Свободе шестидесятых было хорошо: слишком очевидно было, что ее кругом не хватает, и слишком противны были противники. Свобода была молода, легка на подъем и знала, что делать: требовать, наезжать, качать права. Митинги, бунты, письма протеста, голодовки, манифесты о свободе искусства и свободе чувств ковали новых людей независимо от того, были ли это участники событий, зрители или противники. Дайте странам право на их собственную жизнь. Дайте людям право на их собственную жизнь. Дайте людям право на их собственное тело. Дайте людям право на их собственные суждения. Дайте людям право на их собственные чувства. Свобода шестидесятых, пропитав повседневность, стала правозащитой: о чем бы и о ком бы дальше ни снимала Аньес Варда, правозащитная составляющая была в каждом ее фильме.
Но важно и другое. В шестидесятые право быть самим собой реализуется как уход, отрыв, taking off.

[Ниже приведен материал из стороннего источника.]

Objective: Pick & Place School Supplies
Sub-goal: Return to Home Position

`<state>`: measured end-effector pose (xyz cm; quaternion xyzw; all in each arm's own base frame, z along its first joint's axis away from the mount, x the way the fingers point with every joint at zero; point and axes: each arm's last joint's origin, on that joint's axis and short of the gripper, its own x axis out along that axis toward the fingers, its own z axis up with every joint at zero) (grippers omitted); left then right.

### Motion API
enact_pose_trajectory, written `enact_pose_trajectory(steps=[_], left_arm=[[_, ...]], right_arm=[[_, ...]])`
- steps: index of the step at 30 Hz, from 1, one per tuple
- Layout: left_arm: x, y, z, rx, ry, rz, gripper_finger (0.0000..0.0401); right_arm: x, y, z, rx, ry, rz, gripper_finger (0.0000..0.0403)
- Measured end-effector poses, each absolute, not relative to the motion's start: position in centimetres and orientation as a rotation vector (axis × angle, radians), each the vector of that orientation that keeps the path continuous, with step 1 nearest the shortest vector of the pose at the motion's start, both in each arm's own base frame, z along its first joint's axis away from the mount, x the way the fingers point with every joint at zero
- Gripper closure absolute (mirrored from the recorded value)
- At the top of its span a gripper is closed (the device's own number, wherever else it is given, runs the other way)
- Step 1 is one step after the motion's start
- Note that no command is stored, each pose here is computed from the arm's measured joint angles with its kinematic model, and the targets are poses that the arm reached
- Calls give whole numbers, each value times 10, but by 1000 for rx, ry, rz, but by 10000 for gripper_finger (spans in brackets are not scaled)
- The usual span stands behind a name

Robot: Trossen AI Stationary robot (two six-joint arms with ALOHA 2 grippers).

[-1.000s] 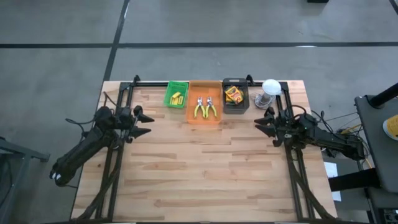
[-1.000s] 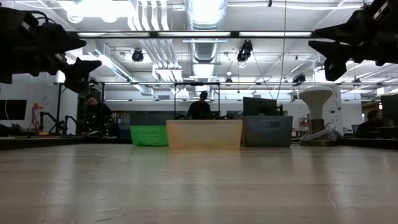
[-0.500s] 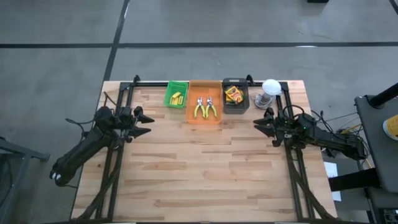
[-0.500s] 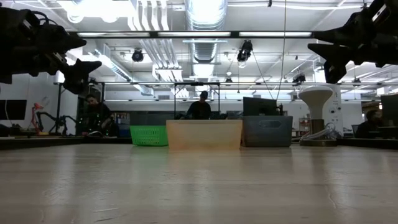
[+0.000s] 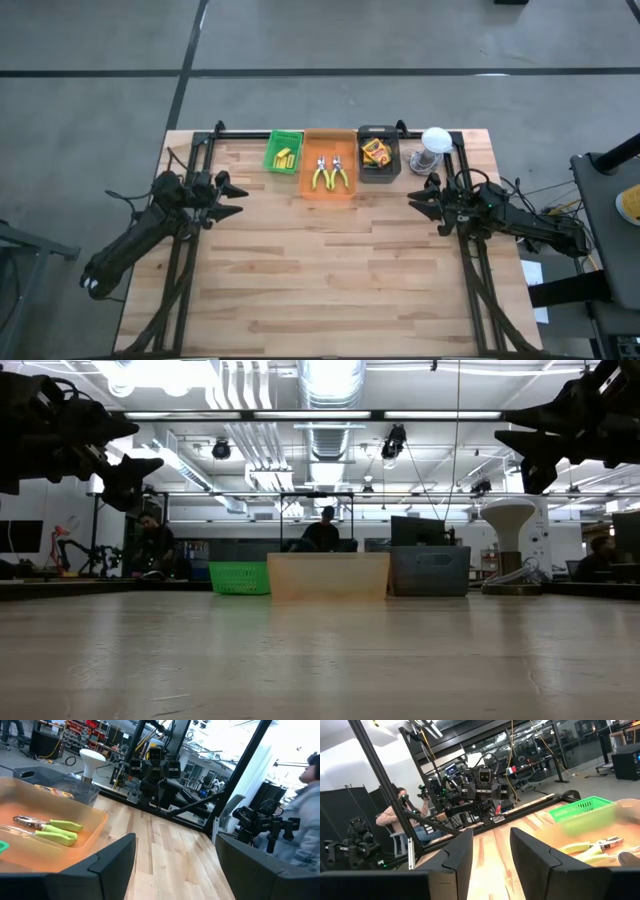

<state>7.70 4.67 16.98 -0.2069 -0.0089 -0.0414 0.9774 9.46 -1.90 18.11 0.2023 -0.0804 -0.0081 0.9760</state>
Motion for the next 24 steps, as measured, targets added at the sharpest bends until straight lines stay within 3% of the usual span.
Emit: enact_pose_trajectory(steps=[24], left_arm=[[77,47,169,-418,-17,-83,121]], right_arm=[[95,-19,181,408,-162,-16,273]])
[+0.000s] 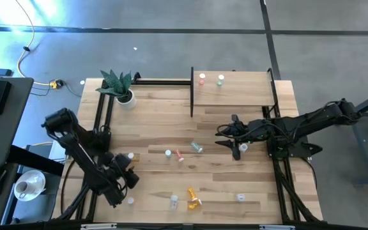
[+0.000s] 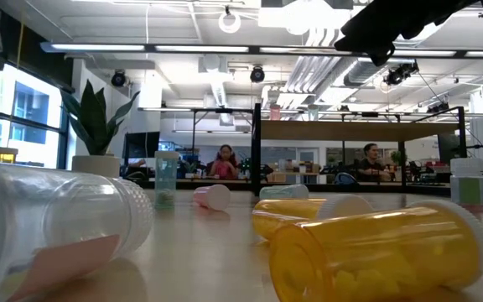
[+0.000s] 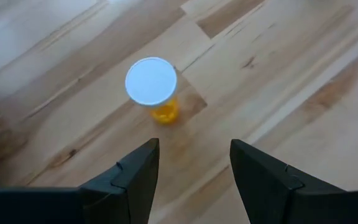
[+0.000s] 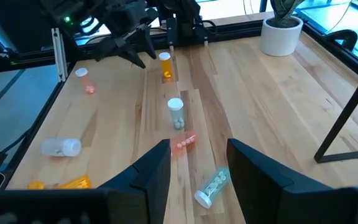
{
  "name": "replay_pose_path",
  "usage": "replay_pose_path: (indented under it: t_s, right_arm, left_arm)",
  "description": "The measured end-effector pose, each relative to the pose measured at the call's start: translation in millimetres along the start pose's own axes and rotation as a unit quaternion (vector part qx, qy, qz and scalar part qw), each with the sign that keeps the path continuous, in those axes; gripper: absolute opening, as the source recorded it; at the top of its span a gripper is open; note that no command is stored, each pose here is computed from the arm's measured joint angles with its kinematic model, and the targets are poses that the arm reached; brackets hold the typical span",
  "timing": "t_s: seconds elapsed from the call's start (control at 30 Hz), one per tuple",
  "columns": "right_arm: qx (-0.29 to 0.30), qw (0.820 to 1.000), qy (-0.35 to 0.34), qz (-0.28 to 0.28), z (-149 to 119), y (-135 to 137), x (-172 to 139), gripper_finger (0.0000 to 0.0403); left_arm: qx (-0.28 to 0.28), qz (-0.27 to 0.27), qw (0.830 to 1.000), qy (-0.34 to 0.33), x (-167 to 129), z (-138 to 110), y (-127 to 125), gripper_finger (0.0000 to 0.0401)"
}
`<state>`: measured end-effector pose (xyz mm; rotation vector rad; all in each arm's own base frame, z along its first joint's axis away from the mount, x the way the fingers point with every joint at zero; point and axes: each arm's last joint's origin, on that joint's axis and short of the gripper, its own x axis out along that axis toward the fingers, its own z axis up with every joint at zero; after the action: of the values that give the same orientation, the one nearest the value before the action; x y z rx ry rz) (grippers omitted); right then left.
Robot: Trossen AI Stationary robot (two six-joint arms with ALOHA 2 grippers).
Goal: Pick and place medicine bottles onto shelf by color
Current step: Put the top orange pill bottle on the shelf
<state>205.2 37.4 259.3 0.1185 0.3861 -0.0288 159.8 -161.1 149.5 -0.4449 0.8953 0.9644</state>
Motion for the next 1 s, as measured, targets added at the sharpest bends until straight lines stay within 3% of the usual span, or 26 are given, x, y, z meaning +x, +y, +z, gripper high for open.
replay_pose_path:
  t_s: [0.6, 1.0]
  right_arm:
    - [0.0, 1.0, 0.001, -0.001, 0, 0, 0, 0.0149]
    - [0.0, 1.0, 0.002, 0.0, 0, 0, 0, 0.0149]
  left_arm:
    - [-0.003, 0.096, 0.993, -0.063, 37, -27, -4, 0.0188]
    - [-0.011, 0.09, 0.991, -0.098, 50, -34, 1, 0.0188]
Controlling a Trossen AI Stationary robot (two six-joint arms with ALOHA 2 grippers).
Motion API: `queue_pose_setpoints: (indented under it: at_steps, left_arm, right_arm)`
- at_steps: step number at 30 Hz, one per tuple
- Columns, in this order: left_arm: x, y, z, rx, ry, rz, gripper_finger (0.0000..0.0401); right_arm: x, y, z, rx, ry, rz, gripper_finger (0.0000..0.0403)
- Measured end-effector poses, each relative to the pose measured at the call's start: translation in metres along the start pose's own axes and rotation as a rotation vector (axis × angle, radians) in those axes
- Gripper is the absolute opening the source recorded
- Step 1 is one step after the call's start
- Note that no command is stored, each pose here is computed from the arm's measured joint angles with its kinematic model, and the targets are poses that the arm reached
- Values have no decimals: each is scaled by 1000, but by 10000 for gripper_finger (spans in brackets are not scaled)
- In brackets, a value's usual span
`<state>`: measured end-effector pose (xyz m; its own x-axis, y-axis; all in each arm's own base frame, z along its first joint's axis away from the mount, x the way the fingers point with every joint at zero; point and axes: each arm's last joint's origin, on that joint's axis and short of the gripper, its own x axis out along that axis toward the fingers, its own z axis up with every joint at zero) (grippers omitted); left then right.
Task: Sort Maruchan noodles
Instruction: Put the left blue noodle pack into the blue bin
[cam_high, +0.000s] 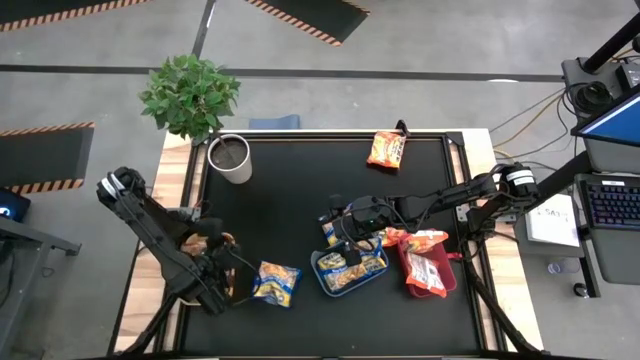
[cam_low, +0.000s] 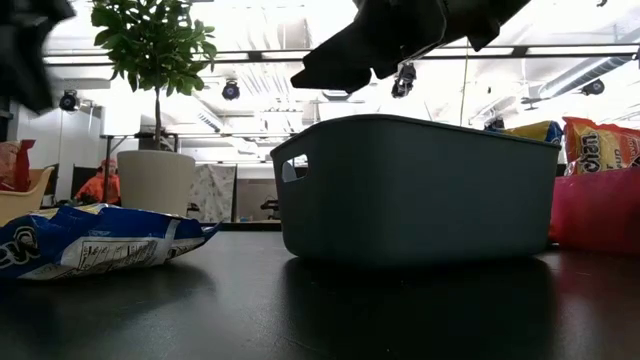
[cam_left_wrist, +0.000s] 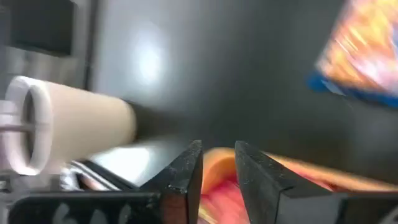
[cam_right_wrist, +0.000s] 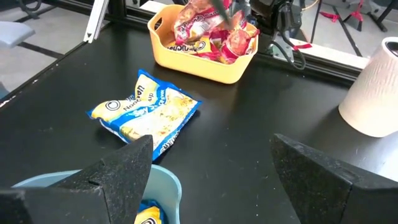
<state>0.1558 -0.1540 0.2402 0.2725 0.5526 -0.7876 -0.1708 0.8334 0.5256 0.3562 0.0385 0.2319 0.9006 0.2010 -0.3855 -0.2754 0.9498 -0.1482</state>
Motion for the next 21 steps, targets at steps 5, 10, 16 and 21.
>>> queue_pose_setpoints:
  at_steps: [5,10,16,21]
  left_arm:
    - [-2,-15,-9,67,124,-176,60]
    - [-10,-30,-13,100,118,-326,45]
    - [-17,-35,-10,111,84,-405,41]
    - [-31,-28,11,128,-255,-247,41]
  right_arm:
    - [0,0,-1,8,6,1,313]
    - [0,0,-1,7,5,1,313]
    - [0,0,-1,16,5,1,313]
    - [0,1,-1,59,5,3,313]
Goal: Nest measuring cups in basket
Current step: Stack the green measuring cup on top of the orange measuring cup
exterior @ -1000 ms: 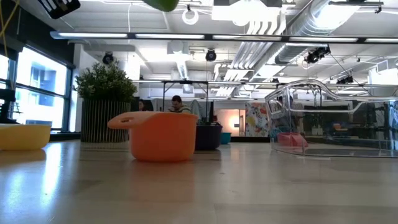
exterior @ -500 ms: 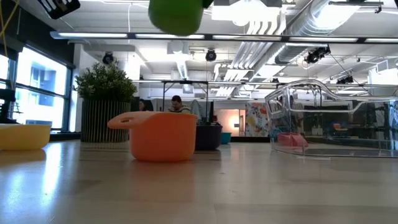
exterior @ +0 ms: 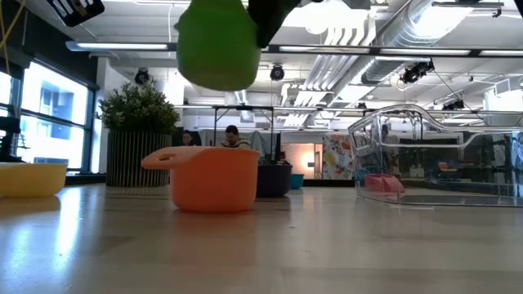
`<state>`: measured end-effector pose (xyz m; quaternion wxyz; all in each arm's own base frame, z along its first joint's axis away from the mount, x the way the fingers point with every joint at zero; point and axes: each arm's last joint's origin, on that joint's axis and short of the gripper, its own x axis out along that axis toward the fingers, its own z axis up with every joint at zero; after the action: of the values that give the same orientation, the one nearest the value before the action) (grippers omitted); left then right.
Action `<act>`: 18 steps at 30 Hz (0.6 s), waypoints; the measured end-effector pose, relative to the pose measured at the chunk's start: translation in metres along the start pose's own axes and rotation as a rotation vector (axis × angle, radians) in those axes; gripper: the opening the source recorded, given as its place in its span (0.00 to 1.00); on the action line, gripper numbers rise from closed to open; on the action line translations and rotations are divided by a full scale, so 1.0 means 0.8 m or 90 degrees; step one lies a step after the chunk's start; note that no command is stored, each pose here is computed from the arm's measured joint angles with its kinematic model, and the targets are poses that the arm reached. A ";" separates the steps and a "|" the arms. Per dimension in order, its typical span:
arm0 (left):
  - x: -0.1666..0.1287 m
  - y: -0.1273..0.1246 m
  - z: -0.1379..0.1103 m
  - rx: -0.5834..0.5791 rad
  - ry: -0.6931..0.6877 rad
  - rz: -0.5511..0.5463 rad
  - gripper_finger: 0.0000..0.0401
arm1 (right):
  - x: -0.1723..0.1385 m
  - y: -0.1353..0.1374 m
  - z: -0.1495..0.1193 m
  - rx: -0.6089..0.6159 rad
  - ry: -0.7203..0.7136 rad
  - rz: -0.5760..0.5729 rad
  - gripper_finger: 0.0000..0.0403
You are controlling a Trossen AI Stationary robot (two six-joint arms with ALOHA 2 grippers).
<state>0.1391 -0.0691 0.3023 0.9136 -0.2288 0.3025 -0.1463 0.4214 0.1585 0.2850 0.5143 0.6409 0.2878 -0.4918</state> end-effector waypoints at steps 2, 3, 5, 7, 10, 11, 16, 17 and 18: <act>0.000 0.000 0.000 0.000 0.000 0.000 0.22 | 0.007 0.000 -0.002 0.001 -0.003 -0.004 0.00; 0.000 0.000 0.000 0.000 0.000 0.000 0.22 | 0.011 0.000 -0.004 0.001 -0.004 -0.003 0.00; 0.000 0.000 0.000 0.000 0.000 0.000 0.22 | 0.017 0.001 -0.006 0.002 -0.007 -0.001 0.00; 0.000 0.000 0.000 0.000 0.000 0.000 0.22 | 0.022 0.003 -0.006 0.005 -0.019 0.012 0.00; 0.000 0.000 0.000 0.000 0.000 0.000 0.22 | 0.026 0.004 -0.006 0.017 -0.030 0.020 0.00; 0.000 0.000 0.000 0.000 0.000 0.000 0.22 | 0.028 0.004 -0.006 0.022 -0.033 0.021 0.00; 0.000 0.000 0.000 0.000 0.001 0.001 0.22 | 0.047 0.002 -0.013 0.039 -0.042 0.014 0.00; 0.000 0.000 0.000 0.000 0.000 0.000 0.22 | 0.051 0.003 -0.014 0.043 -0.042 0.016 0.00; 0.000 0.000 0.000 0.000 0.000 0.000 0.22 | 0.057 0.002 -0.016 0.045 -0.045 0.014 0.00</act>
<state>0.1392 -0.0692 0.3022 0.9136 -0.2287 0.3027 -0.1464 0.4430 0.1638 0.2436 0.5064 0.6441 0.2453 -0.5182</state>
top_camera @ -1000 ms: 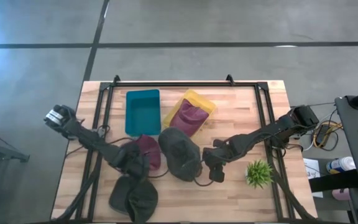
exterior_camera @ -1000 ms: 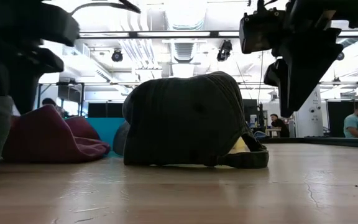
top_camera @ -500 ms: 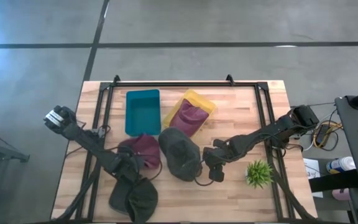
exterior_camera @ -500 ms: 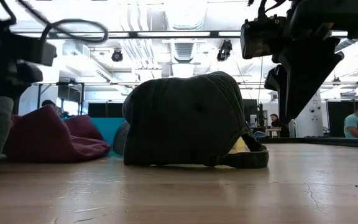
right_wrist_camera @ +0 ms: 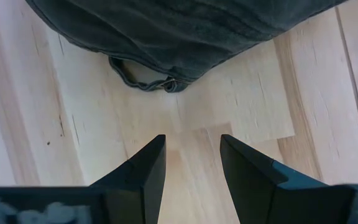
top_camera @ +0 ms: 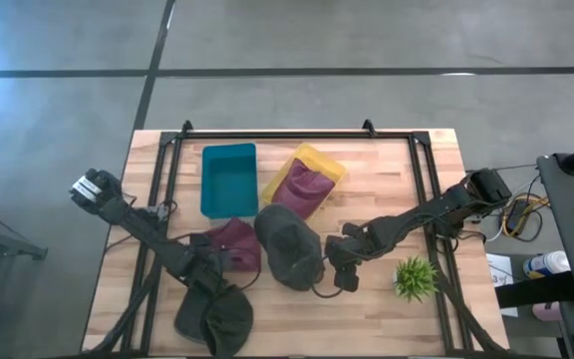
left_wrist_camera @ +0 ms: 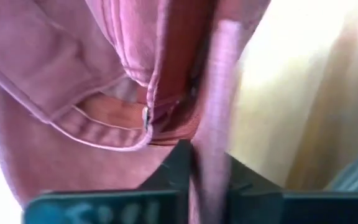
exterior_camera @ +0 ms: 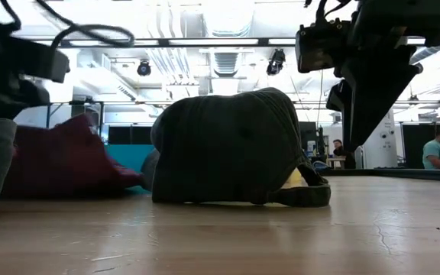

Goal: Pick & Place hat
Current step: Put the dark red cap into the yellow bin

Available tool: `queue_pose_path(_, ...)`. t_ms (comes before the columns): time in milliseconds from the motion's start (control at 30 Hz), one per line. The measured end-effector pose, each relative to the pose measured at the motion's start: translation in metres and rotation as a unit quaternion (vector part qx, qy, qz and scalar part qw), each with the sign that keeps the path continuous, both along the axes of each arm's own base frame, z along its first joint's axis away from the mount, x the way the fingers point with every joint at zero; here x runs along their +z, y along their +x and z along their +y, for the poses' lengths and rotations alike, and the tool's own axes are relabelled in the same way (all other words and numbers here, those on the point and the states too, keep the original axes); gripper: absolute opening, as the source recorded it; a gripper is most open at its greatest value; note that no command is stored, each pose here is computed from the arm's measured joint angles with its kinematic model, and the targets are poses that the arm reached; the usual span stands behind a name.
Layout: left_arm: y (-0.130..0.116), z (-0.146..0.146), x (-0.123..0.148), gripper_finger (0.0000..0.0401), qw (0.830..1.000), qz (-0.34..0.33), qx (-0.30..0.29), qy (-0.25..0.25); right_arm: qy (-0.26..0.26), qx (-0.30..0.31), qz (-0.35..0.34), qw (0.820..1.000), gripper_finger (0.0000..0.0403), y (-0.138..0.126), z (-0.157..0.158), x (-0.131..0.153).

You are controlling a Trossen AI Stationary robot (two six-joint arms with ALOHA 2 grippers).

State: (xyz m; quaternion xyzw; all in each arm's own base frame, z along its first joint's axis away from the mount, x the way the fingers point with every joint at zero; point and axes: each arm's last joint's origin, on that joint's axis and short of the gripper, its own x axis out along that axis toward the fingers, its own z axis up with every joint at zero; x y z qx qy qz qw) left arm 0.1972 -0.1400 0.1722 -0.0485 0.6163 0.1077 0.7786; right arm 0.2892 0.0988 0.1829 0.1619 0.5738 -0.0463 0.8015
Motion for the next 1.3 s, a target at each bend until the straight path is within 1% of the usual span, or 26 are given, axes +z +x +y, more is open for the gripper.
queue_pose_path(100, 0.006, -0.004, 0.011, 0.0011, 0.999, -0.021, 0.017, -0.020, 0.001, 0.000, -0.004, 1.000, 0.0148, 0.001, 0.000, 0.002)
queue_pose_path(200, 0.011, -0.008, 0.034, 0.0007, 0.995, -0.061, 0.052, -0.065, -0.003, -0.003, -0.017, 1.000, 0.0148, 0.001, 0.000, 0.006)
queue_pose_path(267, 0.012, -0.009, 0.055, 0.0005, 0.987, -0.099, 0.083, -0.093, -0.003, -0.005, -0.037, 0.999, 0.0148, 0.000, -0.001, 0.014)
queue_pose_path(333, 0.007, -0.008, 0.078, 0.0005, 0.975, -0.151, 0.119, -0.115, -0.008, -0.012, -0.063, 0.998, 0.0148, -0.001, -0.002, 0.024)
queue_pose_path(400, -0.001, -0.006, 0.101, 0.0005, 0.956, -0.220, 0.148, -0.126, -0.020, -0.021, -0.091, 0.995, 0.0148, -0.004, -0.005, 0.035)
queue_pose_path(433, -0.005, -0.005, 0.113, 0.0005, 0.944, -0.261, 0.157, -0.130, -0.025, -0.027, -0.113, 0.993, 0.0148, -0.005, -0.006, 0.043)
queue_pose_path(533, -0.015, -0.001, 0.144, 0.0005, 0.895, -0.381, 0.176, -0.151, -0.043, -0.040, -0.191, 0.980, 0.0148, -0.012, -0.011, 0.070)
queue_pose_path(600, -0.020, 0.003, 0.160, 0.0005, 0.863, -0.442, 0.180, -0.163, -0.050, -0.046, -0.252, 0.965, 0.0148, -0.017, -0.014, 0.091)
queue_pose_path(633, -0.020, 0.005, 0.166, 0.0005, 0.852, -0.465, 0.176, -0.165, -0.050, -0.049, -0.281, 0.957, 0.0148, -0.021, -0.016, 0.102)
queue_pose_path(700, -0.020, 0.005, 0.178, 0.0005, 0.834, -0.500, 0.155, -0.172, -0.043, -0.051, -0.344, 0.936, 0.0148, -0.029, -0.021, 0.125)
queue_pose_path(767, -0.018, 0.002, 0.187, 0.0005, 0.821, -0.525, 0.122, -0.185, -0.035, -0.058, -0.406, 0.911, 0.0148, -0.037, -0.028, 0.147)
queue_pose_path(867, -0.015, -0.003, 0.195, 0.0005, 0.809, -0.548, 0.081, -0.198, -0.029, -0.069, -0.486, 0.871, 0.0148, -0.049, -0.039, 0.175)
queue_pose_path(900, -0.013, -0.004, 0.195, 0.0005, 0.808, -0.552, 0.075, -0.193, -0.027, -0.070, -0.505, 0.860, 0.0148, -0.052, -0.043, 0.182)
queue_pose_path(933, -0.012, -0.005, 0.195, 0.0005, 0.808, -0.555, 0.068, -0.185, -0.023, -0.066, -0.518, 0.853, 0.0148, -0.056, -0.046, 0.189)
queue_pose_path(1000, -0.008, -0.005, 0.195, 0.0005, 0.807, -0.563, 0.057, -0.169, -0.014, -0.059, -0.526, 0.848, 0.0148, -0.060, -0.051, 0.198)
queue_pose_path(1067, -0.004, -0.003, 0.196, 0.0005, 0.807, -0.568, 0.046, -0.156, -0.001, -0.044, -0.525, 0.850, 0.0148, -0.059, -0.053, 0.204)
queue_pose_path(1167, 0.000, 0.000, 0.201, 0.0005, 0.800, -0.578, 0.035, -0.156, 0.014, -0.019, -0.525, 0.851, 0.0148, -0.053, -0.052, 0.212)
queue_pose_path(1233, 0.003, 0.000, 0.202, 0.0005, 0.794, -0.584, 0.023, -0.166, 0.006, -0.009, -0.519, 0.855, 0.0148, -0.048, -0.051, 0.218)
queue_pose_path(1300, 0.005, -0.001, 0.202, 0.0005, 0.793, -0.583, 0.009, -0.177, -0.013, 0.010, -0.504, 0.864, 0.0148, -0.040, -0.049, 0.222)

Героиня фильма «Одна поет, другая нет» пытается объяснить сначала родителям, потом мужу: «Я хочу петь на улицах!» – и не понимает, почему они не понимают, отчего она не хочет поступить в консерваторию или заняться домом. Те, кто ушел, идут по дорогам и всех встречных и поперечных спрашивают: «Почему вы не уходите?» От косных, надоевших, тиранических, скучных семьи, работы, города, страны, реальности. И само собой разумеется, что на сам отрыв тратится столько сил, что он сам по себе уже и есть искомая новая жизнь.
Шестидесятые полыхали так ярко, что сожгли весь свободный кислород. На семидесятые, а тем более восьмидесятые его просто не хватило. Фильм «Без крова, вне закона» (Sans toit ni loi, 1985), как всегда у Варда, диагностически точен. Мона (в блистательном исполнении Сандрин Боннер) родилась уже тогда, когда отсутствие среды у «свободного человека» так же не нуждается в объяснениях, как укорененность в среде у «обывателя». Это просто один из общественных стереотипов, добавившийся к предыдущим. Мона не спрашивает: «Почему вы не уходите?», как никто не спрашивает у нее: «Почему ты идешь?»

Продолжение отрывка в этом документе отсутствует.